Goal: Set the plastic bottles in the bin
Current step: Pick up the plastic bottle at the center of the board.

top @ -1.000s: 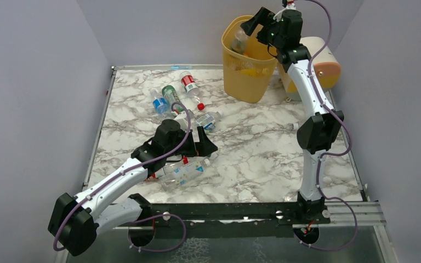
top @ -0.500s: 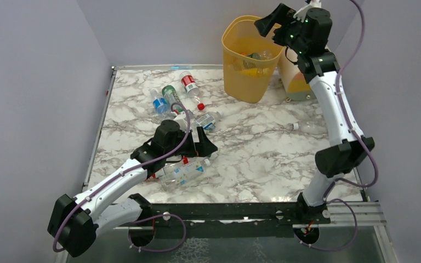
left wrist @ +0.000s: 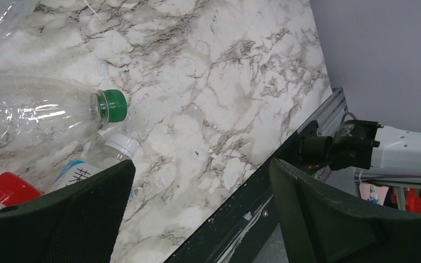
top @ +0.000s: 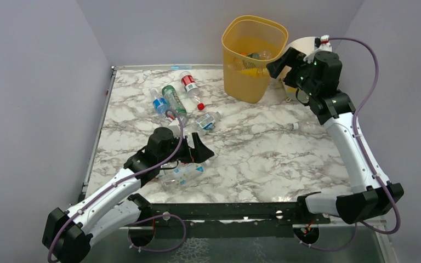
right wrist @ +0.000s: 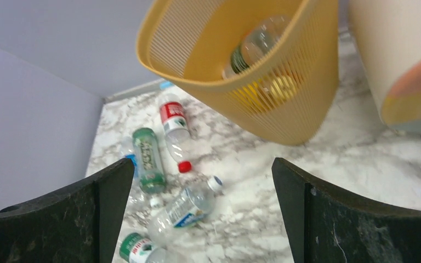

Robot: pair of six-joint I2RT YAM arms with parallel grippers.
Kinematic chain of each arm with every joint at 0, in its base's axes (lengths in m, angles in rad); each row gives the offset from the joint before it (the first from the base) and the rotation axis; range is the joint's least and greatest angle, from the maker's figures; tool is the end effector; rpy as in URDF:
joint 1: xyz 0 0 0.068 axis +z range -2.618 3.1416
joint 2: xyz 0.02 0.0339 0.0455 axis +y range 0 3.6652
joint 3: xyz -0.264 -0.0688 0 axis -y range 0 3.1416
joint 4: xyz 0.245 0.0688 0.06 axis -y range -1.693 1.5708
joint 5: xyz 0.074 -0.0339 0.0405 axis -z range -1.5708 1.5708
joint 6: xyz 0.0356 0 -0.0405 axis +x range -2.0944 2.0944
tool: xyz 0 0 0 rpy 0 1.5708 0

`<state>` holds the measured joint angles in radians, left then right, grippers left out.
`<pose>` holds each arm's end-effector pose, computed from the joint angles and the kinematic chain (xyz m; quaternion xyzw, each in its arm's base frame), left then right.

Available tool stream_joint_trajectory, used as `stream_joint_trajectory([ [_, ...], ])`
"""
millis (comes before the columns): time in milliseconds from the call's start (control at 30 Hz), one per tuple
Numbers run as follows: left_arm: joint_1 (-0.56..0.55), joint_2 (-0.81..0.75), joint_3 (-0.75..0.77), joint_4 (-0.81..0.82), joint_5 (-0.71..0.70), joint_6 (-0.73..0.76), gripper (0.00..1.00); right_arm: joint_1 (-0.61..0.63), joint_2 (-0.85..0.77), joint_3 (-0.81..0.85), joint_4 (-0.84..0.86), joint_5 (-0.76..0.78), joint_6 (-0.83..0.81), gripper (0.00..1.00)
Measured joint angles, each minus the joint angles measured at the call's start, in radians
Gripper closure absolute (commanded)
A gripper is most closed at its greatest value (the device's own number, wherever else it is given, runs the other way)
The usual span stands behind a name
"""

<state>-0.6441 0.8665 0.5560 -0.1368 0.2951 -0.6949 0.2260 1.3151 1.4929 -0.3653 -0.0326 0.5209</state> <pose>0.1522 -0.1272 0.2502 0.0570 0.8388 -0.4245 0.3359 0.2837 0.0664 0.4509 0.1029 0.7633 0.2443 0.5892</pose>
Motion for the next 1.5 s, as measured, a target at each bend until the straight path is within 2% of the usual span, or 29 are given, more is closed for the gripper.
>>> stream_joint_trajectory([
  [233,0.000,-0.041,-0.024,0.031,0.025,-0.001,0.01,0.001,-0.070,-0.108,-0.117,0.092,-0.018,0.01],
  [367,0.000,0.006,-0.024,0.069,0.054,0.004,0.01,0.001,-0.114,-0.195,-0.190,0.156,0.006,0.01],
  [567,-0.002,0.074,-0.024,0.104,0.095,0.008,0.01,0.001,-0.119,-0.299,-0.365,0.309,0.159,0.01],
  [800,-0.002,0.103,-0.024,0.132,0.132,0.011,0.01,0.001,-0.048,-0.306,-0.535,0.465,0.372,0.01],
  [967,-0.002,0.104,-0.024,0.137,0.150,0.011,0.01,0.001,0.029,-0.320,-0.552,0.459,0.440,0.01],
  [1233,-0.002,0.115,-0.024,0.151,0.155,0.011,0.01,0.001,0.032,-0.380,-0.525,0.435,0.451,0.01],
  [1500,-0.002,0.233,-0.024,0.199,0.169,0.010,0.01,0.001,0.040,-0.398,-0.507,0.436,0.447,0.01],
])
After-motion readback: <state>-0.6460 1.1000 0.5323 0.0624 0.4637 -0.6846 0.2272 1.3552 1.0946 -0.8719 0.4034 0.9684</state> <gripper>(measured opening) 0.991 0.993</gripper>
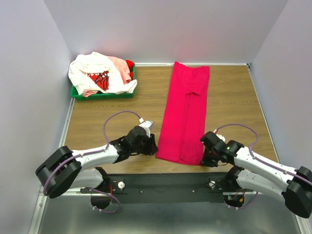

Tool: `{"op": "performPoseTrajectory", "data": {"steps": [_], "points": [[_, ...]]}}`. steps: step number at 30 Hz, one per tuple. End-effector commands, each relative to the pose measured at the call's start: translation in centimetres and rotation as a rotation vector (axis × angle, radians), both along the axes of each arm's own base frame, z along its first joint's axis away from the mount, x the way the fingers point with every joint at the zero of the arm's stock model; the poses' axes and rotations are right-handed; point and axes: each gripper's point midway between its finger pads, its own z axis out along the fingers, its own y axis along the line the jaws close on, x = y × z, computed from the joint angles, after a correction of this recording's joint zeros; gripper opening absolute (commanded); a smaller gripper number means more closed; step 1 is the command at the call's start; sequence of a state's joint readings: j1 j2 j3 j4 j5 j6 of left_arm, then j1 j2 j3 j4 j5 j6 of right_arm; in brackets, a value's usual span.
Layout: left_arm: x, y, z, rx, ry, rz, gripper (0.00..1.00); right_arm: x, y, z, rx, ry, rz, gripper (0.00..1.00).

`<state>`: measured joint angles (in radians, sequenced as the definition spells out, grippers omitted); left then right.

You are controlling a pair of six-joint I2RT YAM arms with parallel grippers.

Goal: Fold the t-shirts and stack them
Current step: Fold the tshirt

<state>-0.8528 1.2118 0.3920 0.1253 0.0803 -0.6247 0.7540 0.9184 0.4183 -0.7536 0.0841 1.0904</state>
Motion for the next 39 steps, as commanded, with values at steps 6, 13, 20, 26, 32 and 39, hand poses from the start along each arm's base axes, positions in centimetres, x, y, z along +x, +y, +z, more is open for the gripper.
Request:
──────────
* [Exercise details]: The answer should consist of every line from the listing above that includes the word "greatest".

* [Solution for this task]:
Kinematic chain of each arm with every joint at 0, in its base's axes (lengths in m, angles in rad); each row gives the offset from the joint before it (the first from the base) and the rotation axis; range is the joint's least and greatest angle, from the maker's figures; tool is the end effector; rpy as in URDF:
A gripper is most closed at its greatest value (the device's own number, wherever else it is given, runs the other way)

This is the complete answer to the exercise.